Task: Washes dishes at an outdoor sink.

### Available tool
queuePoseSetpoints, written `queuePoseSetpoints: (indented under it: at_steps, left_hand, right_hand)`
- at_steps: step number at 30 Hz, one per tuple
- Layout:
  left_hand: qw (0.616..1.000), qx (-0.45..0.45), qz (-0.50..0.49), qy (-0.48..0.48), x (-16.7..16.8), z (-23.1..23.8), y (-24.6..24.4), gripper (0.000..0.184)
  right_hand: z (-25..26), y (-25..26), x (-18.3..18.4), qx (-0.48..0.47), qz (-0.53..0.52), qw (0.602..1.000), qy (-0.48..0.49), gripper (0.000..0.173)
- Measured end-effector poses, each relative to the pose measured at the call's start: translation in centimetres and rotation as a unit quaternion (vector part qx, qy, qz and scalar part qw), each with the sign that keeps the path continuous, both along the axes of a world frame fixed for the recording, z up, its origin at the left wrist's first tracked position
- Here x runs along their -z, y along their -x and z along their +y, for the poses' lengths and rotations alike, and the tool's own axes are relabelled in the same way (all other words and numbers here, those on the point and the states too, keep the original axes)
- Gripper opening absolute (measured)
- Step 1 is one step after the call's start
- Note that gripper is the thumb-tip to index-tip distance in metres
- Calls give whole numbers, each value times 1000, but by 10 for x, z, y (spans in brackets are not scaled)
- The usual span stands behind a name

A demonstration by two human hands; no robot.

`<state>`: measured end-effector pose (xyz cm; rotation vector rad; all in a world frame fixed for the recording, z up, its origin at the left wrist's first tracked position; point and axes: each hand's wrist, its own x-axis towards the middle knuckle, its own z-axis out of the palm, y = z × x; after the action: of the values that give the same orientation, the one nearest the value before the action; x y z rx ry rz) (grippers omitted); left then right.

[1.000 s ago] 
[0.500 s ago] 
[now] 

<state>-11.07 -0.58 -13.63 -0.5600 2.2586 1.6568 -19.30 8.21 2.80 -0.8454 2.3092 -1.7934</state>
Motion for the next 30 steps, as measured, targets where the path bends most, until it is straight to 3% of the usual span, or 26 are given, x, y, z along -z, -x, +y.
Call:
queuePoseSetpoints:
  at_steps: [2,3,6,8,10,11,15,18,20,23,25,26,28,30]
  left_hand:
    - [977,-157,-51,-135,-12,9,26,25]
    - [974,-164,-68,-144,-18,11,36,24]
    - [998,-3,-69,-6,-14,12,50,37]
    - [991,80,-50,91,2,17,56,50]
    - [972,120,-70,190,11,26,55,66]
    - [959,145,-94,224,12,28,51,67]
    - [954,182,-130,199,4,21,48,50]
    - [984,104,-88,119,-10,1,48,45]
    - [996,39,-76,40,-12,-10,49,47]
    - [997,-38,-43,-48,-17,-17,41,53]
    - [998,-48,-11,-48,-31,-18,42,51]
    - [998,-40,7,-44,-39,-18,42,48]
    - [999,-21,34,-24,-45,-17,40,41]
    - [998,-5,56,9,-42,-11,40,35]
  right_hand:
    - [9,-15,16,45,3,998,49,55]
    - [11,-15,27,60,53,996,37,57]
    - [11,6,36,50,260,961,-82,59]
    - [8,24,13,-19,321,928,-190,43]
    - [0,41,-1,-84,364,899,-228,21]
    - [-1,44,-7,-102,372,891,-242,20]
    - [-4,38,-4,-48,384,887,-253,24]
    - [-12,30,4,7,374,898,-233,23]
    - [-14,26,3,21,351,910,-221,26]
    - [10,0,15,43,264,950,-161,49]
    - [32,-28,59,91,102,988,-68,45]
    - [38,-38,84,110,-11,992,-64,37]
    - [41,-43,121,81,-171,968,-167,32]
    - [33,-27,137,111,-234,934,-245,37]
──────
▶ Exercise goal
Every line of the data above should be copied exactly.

▶ Exercise answer
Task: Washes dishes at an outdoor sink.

### Available tool
queuePoseSetpoints, written `queuePoseSetpoints: (indented under it: at_steps, left_hand, right_hand)`
- at_steps: step number at 30 Hz, one per tuple
- Layout:
  left_hand: qw (0.616..1.000), qx (-0.45..0.45), qz (-0.50..0.49), qy (-0.48..0.48), x (-16.7..16.8), z (-23.1..23.8), y (-24.6..24.4), gripper (0.000..0.184)
  right_hand: z (-25..26), y (-25..26), x (-18.3..18.4), qx (-0.48..0.47), qz (-0.53..0.52), qw (0.602..1.000), qy (-0.48..0.49), gripper (0.000..0.173)
- Measured end-effector poses, each relative to the pose measured at the call's start: translation in centimetres and rotation as a unit quaternion (vector part qx, qy, qz and scalar part qw), each with the sign that keeps the path continuous, both along the axes of a world frame fixed for the recording, z up, its origin at the left wrist's first tracked position
- Here x runs along their -z, y along their -x and z along their +y, for the poses' lengths and rotations alike, and the tool's own axes are relabelled in the same way (all other words and numbers here, those on the point and the states too, keep the original axes)
- Gripper opening absolute (measured)
- Step 1 is one step after the call's start
- Note that gripper is the thumb-tip to index-tip distance in metres
- Calls give whole numbers, each value times 1000, but by 10 for x, z, y (spans in brackets are not scaled)
- The usual span stands behind a name

A demonstration by two human hands; no robot.

`<state>`: measured end-effector pose (xyz cm; rotation vector rad; all in a world frame fixed for the recording, z up, its origin at the left wrist's first tracked position; point and axes: each hand's wrist, its own x-axis towards the middle knuckle, its own z-axis out of the palm, y = z × x; after the action: of the values that give the same orientation, the one nearest the value before the action; x y z rx ry rz) (grippers omitted); left then right.

[1.000 s ago] 
[0.500 s ago] 
[now] 

<state>-11.07 -0.58 -13.63 -0.5600 2.2586 1.6568 -19.30 8.21 2.80 -0.8454 2.3092 -1.7934</state>
Motion for the next 30 steps, as measured, targets where the path bends most, until it is straight to 3% of the usual span, or 26 are given, x, y, z along -z, -x, +y.
Call:
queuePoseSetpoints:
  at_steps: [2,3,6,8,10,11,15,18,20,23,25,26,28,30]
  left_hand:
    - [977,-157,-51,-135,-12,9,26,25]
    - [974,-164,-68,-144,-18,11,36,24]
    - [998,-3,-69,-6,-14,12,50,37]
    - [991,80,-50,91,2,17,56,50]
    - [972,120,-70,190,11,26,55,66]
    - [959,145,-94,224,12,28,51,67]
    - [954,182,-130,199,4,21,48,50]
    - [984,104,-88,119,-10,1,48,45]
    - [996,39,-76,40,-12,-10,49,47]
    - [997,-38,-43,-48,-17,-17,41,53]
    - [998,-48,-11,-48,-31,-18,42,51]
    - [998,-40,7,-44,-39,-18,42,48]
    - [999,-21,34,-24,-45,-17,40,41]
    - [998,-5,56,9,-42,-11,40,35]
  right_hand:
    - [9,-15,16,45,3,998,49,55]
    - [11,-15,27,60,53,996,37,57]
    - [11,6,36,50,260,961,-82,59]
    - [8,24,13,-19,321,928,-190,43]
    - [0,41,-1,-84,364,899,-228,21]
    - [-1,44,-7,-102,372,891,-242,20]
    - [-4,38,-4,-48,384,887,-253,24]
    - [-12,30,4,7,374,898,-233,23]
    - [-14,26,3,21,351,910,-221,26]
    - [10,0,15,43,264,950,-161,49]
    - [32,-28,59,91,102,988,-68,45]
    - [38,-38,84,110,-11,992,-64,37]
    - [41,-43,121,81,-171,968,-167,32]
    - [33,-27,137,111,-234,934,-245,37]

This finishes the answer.